Тот быстрым шагом направился к выходу.
Дверь отворилась, и навстречу Нильсу Кристенсену вошел болезненного вида сухощавый мужчина с тонким, довольно красивым, смуглым лицом.
— Позвольте отрекомендоваться, — начал новый гость. — Михаил Михайлович Зощенко.
Он повернул голову в сторону Нильса, и глаза его заметно расширились.
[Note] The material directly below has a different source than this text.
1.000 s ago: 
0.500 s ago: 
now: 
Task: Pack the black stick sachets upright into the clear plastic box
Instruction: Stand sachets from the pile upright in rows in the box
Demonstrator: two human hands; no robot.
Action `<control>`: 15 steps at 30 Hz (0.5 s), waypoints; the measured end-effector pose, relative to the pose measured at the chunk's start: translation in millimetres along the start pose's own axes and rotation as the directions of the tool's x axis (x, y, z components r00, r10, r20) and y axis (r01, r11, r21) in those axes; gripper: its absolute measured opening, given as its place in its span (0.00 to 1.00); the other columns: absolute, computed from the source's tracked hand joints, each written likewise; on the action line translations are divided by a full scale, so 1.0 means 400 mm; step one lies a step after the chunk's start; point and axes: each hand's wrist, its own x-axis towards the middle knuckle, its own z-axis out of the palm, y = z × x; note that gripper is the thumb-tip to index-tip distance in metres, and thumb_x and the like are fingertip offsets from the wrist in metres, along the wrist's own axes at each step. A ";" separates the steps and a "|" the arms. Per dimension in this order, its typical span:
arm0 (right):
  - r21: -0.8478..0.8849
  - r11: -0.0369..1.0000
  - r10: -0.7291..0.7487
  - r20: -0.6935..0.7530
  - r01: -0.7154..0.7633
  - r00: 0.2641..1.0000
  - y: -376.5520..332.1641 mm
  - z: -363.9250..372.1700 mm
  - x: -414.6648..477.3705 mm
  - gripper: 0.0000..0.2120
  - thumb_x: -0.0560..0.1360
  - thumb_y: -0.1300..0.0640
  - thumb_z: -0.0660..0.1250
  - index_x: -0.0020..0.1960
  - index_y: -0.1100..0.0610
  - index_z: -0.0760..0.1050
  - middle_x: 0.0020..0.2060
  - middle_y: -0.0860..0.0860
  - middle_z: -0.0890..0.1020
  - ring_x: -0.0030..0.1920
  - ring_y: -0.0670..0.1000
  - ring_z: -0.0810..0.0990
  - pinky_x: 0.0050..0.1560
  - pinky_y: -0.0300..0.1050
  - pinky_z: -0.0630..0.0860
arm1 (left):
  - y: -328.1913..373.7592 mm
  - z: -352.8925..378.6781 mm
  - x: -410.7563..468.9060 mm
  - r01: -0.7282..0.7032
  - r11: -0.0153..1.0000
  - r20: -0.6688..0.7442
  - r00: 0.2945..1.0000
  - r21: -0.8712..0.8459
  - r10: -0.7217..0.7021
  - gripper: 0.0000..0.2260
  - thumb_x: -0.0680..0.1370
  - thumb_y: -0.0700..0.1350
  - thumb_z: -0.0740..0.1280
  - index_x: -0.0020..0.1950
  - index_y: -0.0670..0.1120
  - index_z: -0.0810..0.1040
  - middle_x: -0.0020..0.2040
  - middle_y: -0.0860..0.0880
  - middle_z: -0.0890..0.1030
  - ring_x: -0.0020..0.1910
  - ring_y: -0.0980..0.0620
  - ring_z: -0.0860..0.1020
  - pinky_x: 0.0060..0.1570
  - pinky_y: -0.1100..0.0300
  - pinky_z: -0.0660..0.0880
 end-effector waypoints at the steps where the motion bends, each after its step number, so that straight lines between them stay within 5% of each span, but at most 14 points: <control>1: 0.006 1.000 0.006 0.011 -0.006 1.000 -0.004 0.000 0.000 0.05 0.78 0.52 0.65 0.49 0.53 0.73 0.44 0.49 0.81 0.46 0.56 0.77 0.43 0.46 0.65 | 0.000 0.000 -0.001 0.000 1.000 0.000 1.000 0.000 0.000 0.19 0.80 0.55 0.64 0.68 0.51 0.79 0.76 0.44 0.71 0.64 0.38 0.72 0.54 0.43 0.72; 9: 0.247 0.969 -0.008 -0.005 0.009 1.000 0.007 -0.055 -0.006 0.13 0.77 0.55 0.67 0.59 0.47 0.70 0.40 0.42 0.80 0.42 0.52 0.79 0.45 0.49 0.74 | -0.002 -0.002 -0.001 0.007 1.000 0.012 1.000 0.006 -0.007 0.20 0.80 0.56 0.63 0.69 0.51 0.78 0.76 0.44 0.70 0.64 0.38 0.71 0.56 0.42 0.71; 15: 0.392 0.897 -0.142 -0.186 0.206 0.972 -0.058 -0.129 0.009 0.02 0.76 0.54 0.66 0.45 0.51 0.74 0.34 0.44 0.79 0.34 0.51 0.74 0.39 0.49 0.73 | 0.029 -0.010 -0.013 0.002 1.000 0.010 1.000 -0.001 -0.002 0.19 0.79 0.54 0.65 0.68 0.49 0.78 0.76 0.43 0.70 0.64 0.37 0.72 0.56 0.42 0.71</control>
— Господи, Сергей Владиславович, вы ли это?
ГЛАВА 7
«Либо добро должно быть с кулаками, либо с протянутой рукой».
Борис Крутиер
Май 1924Штаб — ротмистр граф Евгений Комаровский был прекрасным офицером. Лихой александрийский гусар — он успел послужить и в родном воронежском кадетском корпусе, и в строю, и адъютантом генерала Корнилова. Флер геройства, окружавший всех участников «Ледяного» похода, сопутствовал и ему, добавляя к вполне заслуженному авторитету храброго человека отсвет славы первого командующего Добровольческой армией. Пройдя всю гражданскую войну, Комаровский прекрасно мог оценить и геройское самопожертвование фронта, и гнуснейший разброд тыла, одинаково свойственные белому движению.